今回の09年度比国家公務員採用7割削減は明らかに行き過ぎている。しかも14年度、15年度の指針もないから問題だ。

単年度だけ行っても意味がない。2年間限定の公務員給与7.8%削減と同様に目先だけ格好が付く後は知らないという身勝手な内容だ。

折角、年金で「マクロ経済スライド」という言葉が浸透しつつあるので国家公務員採用にも似た様な形態にすれば良いではないか。

つまり、新卒の場合であれば採用する世代人口の何%を採用するか予めベースを決めておき、それを元に日本のGDPの前年比の上下に応じて採用枠を増やしたり減らしたりするという方法だ。

これであれば世代間格差も経済間格差も官民格差もできる限り少なく抑えることができる採用方法となるはずだ。

また、岡田副総理の指示は頭隠して尻隠さずで公務員給与や退職金、天下り独立行政法人給与など一番高い人件費への切り込みがない。

大企業でも給与の一律カットはもちろん退職金の大幅カットも当たり前だ。公務員だから出来ないのであれば非公務員にすれば良いのだ。

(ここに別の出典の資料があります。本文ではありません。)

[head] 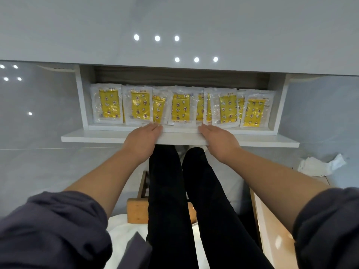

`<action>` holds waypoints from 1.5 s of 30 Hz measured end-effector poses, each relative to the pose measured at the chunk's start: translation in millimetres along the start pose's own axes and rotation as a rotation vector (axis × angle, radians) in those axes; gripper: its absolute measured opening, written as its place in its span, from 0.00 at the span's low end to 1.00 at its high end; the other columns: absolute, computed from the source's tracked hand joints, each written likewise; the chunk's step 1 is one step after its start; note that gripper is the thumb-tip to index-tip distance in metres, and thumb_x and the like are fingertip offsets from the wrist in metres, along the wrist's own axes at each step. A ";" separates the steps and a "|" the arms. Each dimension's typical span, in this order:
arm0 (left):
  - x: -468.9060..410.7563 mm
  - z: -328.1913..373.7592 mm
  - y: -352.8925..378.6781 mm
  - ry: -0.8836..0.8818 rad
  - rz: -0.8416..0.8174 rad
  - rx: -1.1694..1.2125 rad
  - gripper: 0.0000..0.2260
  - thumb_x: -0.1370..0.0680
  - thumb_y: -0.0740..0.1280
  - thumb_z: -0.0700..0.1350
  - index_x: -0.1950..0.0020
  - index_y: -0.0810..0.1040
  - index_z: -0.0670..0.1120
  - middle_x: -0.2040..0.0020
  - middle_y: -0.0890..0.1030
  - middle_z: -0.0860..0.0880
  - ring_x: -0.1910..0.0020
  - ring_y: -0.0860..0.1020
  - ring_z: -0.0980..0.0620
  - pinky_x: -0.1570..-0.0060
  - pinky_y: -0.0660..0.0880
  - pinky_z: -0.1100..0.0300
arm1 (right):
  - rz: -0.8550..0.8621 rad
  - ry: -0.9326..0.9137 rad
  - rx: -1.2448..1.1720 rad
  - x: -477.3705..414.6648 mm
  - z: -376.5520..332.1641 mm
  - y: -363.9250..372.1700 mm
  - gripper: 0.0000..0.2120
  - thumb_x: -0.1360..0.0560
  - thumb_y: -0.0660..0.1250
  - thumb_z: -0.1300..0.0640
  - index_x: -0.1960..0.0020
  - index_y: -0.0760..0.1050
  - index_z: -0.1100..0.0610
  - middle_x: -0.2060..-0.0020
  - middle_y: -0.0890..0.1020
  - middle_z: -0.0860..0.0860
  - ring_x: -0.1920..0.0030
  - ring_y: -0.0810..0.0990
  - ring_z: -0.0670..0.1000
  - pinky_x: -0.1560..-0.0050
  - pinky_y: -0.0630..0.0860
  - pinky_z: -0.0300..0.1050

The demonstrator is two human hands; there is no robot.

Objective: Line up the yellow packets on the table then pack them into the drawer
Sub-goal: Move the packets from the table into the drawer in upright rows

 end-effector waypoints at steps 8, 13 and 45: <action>-5.6 2.2 2.4 -0.045 0.011 -0.018 0.28 0.26 0.64 0.32 0.27 0.63 0.44 0.27 0.66 0.46 0.31 0.69 0.45 0.44 0.73 0.53 | -0.023 -0.072 0.030 -5.4 -3.8 2.9 0.28 0.27 0.63 0.68 0.29 0.63 0.59 0.31 0.69 0.55 0.34 0.69 0.56 0.36 0.67 0.48; -4.2 4.7 -0.3 -0.056 0.011 -0.055 0.29 0.26 0.64 0.34 0.26 0.61 0.43 0.26 0.65 0.47 0.28 0.64 0.49 0.41 0.73 0.55 | -0.029 -0.083 0.057 -4.8 -6.6 2.0 0.29 0.27 0.64 0.66 0.28 0.61 0.60 0.31 0.69 0.55 0.34 0.69 0.56 0.35 0.67 0.47; -18.6 7.6 -109.8 0.152 0.391 -0.524 0.61 0.38 0.76 0.64 0.22 0.36 0.53 0.23 0.35 0.40 0.24 0.37 0.35 0.31 0.39 0.32 | 0.451 -0.170 0.511 -3.8 -7.2 -112.1 0.58 0.40 0.78 0.42 0.22 0.45 0.43 0.22 0.46 0.58 0.24 0.45 0.67 0.33 0.47 0.78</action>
Point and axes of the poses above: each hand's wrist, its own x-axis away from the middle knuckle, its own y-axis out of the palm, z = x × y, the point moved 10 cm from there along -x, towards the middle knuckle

公務員給与についても「マクロ経済スライド」を参考に下記のような毎年上場企業の正社員の平均給与を参考にする方法でいかがだろうか。

参考記事:国家公務員給与を2年間限定の7.8%削減で民自公3党合意、クビがないのに労働基本権付与は必要か

残りは退職金と天下り独立行政法人給与となる。退職金も公務員給与と同様な算定で良いのだが、厄介なのは天下り独立行政法人給与である。

これはまず情報のオープン化しかない。強いて挙げれば公務員の給与だって様々な手当が付いており資料も非常に見難い。

国民の税金なのだから給与も手当もオープンに世代別給与を表示するようにすれば過度な疑いは晴れるかもしれない。

あるいは世間離れした給与や不透明な税金の使われ方がバレるかもしれない。何れにせよ情報の透明化をしないと始まらない。

最後に今回の採用削減で年齢構成のバランスが大きく崩れると報じられているが、国と民間企業の違い、世代間の人口分布と採用割合を考えれば、現在民主党が続けている4割程度の削減は妥当だろう。